If Cable Bus is fed directly from the utility company service then short circuit current data will be available from the utility.

Where motor contributions are considered, the fault current due to the motor feedback will be a function of the voltage and is usually expressed as multiples of the motor full load current. NEMA standards are available which list these factors. Certified tests have been conducted to determine the short circuit performance of Cable Bus using various supporting arrangements.

Cable Bus


A Cable Bus system must afford protection to life and property against faults caused by electrical disturbances. Lightning, electrical system failures, as well as failures in the system connected equipment all constitute possible fault hazard locations.

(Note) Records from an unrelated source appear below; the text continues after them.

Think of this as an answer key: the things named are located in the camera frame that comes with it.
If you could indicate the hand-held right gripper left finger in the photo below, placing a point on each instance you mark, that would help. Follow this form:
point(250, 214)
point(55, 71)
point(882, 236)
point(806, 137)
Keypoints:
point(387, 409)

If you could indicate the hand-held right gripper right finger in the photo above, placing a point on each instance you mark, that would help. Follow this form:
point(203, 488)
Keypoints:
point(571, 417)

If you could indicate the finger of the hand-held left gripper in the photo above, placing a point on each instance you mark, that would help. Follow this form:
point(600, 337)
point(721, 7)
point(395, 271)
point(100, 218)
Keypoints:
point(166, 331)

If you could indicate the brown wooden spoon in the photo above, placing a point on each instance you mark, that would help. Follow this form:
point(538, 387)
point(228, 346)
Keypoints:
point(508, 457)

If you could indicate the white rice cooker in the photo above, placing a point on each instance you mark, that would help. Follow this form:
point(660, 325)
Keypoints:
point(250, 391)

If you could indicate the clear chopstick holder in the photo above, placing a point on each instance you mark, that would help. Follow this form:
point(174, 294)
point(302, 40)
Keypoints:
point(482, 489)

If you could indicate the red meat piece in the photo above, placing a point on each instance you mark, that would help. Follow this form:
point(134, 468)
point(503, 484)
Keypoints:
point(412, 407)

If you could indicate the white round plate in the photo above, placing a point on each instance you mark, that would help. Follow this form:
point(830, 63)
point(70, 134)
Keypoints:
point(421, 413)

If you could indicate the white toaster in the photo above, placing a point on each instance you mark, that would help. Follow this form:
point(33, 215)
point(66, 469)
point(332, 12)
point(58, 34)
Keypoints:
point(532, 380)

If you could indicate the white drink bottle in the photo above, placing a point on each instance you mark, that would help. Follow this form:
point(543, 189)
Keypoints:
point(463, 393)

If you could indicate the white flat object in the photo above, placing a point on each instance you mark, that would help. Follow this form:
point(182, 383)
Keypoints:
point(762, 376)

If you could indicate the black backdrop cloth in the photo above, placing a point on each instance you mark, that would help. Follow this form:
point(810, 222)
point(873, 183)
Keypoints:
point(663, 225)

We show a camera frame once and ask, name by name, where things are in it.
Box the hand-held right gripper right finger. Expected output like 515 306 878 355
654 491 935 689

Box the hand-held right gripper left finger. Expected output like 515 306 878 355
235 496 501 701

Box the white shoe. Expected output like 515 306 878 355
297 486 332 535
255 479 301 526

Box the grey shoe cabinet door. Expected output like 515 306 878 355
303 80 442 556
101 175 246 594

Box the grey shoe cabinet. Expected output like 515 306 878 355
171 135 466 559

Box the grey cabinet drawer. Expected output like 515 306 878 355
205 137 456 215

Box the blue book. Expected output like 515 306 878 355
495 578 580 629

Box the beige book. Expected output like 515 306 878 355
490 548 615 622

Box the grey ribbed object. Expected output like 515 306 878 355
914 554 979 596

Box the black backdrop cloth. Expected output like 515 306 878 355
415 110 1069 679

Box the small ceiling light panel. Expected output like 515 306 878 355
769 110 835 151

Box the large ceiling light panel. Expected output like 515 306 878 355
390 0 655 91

For this reason, all metal enclosures of the system, as well as non-current carrying or neutral conductors should be tied together and reduced to a common potential. This includes the structural steal of the building, water, steam and gas piping.

There are two distinct divisions to the system and equipment grounding problem. The system ground is the connection of the distribution system to earth by means of a neutral or grounded conductor and system grounding serves to limit the voltage, which might appear on the circuit due to lightning or accidental contact.

Cable Bus systems should be grounded to the substation structure and thus to the substation ground grid and to the building steel by means of the Cable Bus support materials. Cable Bus should also be grounded to the equipment or switchgear enclosure.

It is an accepted fact that ground currents tend to concentrate near power conductors and that cable enclosures take a large portion of the ground currents; therefore, it is important to consider Cable Bus as a major carrier of ground currents.

MP Husky’s Cable Bus enclosure is rated to carry 2000A ground current. Extra ground current capacity can be provided by the application of external ground conductors bonded to each section of Cable Bus housing.

Cable Bus


MP Husky Cable bus systems are flexible and adaptable to the many unexpected circumstances that occur during construction. Every size and rating of Cable Bus provided is supplied with up to 5% extra cable as well as one spare length of housing including cover, cable support blocks and hardware. This enables the installer to adjust our system in the field to unexpected changes or field obstructions with little or no delay of the project. And our compact design and radius bends allow our system to maneuver around and fit in tight clearance applications.